Zilkha and Gushee played their randiness to a subtle yet smoldering tee, feeding one off the other. Their acceptance of primal needs as well as of life's circumstances were both relatable, and tantalizing to boot. Bravo to this synergy.

Young had shades of James Arness in him, and while starting slowly, quickly warmed up to the role of gentle giant and calm enforcer - very delicately yet powerfully.

It's hard to believe Schaub is just a sophomore at Long Trail School; she delighted in her book-but-no-street smarts offering all evening, and hit some very high satirical notes while on the countertop playing Juliet.

Leonard was terrific as Bo, both lovable and wince-inducing in the same breath, and Haley pouted her way into our hearts as she convinced us that Cherie desperately sought to find her place and shed a checkered background.

Silver continued his stage career renaissance, which has been ongoing for the past few years, with his poignant rendition of Virgil. He quietly stayed in the background working the dirge of a Greek chorus: a man not of many words, but speaking loudly yet gently when called upon to guide the rest of us.

Finally, Hjelt stole the show. Who wouldn't want to play Dr. Lyman exactly as he did? His comedic timing was impeccable; his drunkenness utterly convincing, and his inner torment pulling at us even as we cringed at who he was inside.

The lighting by Angie Merwin and her crew excelled. Suzi Dorgeloh and Kristin Marcoux developed fantastic period costumes helped to bring home the setting; the waitress outfits were a particular delight. Fight sequences by Hjelt were well choreographed and perfectly affected.

Set design by Drew Hill and the many hands involved in building it was nothing short of grandiose, and truly world class. A professional theater would be challenged to produce that set. Finally, stage manager Tracy Hughes had the show's logistics well-wired.

The play ran a bit over two hours, with one 15-minute intermission, and one 5-minute stretch in place.

There were a few opening night line hesitations, but nothing major; Brinker got the best from both cast and crew.

The beauty of "Bus Stop" is that Inge sets everyone up for success, and a near-equal piece of the pie. Unlike many other plays with a cast of eight, there is no one character in this one that fades off to no consequences.

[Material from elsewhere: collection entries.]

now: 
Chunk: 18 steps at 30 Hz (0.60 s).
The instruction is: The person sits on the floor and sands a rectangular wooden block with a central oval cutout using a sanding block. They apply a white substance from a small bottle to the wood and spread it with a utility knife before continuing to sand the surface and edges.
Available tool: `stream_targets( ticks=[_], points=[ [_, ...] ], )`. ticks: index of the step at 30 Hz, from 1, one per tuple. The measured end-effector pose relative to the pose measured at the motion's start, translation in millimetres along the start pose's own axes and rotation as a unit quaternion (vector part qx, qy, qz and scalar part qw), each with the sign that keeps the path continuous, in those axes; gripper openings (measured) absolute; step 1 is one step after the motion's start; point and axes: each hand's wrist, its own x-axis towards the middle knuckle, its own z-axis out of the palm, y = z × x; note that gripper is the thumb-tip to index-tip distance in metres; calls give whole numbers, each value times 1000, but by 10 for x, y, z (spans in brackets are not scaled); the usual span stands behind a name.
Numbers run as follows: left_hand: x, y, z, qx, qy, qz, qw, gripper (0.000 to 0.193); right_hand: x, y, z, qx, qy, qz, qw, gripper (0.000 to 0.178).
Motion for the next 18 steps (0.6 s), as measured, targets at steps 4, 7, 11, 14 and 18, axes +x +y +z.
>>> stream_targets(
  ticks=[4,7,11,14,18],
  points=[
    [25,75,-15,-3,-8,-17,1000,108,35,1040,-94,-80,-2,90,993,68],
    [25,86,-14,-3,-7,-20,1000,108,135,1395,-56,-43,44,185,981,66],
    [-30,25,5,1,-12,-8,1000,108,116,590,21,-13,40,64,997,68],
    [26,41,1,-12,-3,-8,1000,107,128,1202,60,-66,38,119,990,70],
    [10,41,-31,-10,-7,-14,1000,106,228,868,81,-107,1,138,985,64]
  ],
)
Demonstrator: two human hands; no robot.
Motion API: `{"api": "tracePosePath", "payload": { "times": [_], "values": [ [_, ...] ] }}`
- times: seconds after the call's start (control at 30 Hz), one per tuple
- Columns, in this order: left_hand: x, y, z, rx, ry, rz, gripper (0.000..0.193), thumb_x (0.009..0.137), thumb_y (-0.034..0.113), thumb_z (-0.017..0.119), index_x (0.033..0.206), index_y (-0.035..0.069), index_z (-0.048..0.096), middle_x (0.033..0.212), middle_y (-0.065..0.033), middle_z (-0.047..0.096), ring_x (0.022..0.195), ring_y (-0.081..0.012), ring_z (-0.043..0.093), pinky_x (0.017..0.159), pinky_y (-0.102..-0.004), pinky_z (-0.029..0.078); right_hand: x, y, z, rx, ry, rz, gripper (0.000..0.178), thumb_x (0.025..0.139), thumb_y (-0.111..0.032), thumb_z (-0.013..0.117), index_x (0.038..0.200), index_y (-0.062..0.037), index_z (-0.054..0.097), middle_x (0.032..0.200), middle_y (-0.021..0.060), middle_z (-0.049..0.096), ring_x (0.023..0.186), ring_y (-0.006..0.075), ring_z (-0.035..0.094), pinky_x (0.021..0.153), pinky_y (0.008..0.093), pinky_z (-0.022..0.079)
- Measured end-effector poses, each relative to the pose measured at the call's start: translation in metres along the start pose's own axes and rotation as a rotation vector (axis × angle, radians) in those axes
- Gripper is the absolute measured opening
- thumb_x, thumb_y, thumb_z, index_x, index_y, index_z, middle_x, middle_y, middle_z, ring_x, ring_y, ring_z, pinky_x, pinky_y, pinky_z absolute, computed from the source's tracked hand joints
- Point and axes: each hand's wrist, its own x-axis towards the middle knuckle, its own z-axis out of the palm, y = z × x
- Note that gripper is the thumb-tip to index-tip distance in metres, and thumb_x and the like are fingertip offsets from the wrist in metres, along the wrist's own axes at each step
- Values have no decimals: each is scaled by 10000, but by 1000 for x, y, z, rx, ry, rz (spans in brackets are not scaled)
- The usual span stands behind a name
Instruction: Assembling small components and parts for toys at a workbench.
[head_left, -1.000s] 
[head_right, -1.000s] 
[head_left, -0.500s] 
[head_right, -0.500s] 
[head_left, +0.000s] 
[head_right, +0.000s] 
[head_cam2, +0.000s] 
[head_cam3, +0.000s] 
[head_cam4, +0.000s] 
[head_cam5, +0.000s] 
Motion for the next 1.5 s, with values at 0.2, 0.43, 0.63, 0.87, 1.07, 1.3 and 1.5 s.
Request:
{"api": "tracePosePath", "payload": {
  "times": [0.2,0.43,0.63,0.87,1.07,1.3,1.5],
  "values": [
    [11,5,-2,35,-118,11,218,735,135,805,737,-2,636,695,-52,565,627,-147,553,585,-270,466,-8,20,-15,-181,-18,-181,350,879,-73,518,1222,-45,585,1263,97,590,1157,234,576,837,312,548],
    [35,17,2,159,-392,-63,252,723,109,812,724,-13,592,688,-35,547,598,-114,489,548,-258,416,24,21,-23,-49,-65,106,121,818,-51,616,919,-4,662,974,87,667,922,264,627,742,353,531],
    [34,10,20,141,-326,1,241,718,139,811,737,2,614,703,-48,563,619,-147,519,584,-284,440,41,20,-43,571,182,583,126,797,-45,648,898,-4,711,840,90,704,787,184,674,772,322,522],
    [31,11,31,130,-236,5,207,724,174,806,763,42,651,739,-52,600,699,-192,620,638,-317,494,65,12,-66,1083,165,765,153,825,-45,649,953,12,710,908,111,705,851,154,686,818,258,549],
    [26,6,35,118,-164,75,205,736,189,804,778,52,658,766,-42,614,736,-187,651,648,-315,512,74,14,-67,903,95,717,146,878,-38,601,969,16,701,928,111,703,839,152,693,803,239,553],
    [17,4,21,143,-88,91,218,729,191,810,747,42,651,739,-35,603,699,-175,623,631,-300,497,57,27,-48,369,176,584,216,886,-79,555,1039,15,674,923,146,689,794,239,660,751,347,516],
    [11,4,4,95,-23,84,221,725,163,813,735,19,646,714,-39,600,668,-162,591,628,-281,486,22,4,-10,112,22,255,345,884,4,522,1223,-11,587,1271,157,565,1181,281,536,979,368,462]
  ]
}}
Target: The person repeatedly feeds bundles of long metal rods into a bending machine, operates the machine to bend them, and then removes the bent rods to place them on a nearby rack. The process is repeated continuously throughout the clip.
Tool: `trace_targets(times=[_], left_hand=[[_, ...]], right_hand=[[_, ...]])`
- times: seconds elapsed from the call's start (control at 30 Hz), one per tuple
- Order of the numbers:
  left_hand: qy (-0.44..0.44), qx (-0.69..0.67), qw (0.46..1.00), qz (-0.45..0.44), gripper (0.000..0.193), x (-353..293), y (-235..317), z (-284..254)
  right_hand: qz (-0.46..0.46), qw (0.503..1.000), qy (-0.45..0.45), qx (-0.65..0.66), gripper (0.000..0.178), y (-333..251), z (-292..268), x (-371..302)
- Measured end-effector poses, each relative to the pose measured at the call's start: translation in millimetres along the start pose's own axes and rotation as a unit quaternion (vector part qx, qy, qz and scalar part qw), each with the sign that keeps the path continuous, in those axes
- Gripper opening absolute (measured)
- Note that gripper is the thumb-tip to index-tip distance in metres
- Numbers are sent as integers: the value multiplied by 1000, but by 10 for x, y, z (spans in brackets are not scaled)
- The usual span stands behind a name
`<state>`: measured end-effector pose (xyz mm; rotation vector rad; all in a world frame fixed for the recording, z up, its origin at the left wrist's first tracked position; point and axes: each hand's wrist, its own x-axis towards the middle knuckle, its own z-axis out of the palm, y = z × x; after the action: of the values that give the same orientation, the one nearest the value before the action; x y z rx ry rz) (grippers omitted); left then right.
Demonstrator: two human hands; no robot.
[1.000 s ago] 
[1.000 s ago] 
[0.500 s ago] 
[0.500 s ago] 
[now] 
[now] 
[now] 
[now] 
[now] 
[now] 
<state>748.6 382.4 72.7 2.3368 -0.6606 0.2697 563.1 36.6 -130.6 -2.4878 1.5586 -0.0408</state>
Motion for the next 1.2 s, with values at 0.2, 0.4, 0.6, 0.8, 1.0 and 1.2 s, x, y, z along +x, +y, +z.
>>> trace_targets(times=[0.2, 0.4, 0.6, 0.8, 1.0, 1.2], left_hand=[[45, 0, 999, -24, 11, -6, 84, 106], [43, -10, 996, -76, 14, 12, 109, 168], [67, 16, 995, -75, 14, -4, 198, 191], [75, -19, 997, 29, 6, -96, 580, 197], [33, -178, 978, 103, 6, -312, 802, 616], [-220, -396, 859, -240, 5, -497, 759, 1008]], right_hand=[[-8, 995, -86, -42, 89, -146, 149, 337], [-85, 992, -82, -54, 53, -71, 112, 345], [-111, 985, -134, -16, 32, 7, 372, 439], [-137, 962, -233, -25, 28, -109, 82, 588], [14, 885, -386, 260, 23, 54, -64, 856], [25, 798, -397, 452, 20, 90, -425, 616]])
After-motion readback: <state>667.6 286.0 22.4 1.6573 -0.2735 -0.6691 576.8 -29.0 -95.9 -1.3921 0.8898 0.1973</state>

While some — such as Grace and Carl — are in the diner less than others, their own stories and meaning to the play are not diminished. It really is brilliant writing, given the comic and

somber overtones.

Inge deftly shifts speech to one part of the stage and one group of actors while always keeping some form of action in the others, whether visible, or, ahem, suspected.

Brinker worked this into his players perfectly, perhaps because as a young actor, "Bus Stop" was the first show as he embarked on his own voyage of self-discovery. Clearly, Brinker has learned the play's hard lesson that life continues with its many challenges, as well as its warm message that love can find a place just about anywhere.

Theater doesn't get much better than this. Makes you wish the layover from the storm lasted just a bit longer.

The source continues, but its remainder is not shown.